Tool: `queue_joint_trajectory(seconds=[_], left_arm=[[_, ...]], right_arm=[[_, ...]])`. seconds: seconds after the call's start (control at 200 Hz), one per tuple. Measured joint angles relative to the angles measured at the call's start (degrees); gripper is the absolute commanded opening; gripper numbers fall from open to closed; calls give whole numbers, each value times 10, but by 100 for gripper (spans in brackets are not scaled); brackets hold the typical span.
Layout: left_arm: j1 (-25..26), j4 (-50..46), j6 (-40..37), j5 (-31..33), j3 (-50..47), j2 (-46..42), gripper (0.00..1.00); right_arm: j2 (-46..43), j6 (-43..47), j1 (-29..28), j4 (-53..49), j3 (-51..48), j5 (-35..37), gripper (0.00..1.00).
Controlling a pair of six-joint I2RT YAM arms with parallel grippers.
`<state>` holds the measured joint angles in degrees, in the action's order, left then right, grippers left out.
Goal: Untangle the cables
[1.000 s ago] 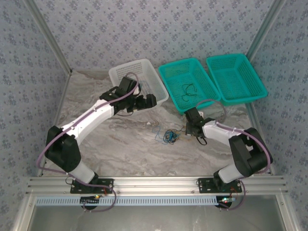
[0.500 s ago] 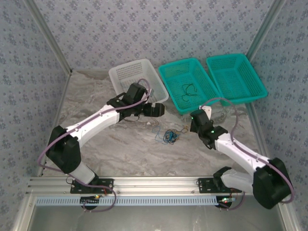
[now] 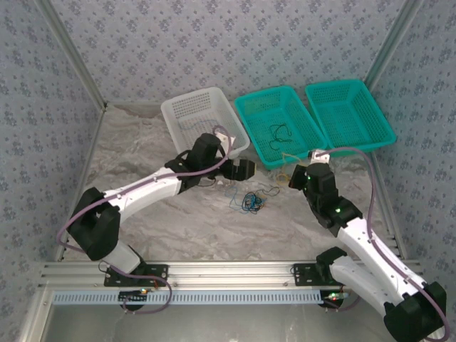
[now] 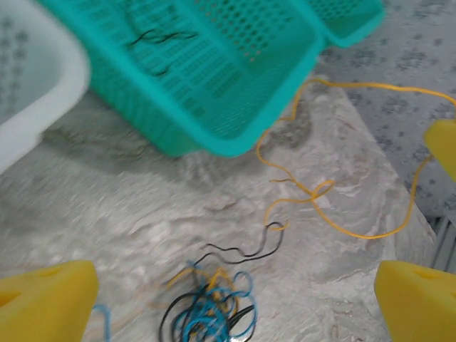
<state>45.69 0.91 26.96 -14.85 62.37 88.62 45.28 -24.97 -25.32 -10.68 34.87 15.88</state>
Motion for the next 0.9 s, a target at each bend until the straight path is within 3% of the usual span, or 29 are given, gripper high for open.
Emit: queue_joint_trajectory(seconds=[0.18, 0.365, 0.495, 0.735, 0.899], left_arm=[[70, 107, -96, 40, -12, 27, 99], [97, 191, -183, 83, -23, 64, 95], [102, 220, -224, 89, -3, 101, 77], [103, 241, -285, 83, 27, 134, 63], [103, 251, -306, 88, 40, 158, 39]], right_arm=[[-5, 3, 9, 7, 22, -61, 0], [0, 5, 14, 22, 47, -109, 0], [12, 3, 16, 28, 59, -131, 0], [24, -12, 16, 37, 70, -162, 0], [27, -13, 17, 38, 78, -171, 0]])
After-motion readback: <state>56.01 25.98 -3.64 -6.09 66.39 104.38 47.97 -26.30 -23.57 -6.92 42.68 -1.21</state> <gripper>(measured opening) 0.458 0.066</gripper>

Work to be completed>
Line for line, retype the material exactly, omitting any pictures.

Completed exercise>
Tool: `queue_joint_trajectory(seconds=[_], left_arm=[[_, ...]], right_arm=[[_, ...]])`. seconds: seconds after the call's start (control at 200 Hz), one per tuple. Measured joint angles relative to the angles measured at the call's start (degrees); gripper is the absolute commanded opening; gripper numbers fall from open to closed; calls give whole numbers, each value times 10, but by 100 for gripper (spans in brackets are not scaled); brackets hold the typical span.
Layout: left_arm: j1 (-25..26), j4 (-50..46), j6 (-40..37), j5 (-31..33), j3 (-50..47), j2 (-46..42), gripper (0.00..1.00); right_arm: j2 (-46..43), j6 (-43..47), j1 (-29..28), j4 (-53..49), j3 (-51..48), j5 (-35..37), gripper (0.00..1.00).
Controlling a pair of six-joint I2RT YAM arms with parallel grippers.
`<state>` holds the measured joint angles in degrees, in the action's order, left then right, grippers left out.
Goal: Untangle the cables
[1.000 s ago] 
[0.500 s ago] 
[now] 
[now] 
<state>45.69 0.91 26.96 -14.85 62.37 88.62 45.28 -24.97 -25.32 -10.68 34.87 15.88</state>
Motion for the next 0.9 s, a target at each bend until the straight path is within 3% of the usual span, or 29 are given, gripper high for open.
Emit: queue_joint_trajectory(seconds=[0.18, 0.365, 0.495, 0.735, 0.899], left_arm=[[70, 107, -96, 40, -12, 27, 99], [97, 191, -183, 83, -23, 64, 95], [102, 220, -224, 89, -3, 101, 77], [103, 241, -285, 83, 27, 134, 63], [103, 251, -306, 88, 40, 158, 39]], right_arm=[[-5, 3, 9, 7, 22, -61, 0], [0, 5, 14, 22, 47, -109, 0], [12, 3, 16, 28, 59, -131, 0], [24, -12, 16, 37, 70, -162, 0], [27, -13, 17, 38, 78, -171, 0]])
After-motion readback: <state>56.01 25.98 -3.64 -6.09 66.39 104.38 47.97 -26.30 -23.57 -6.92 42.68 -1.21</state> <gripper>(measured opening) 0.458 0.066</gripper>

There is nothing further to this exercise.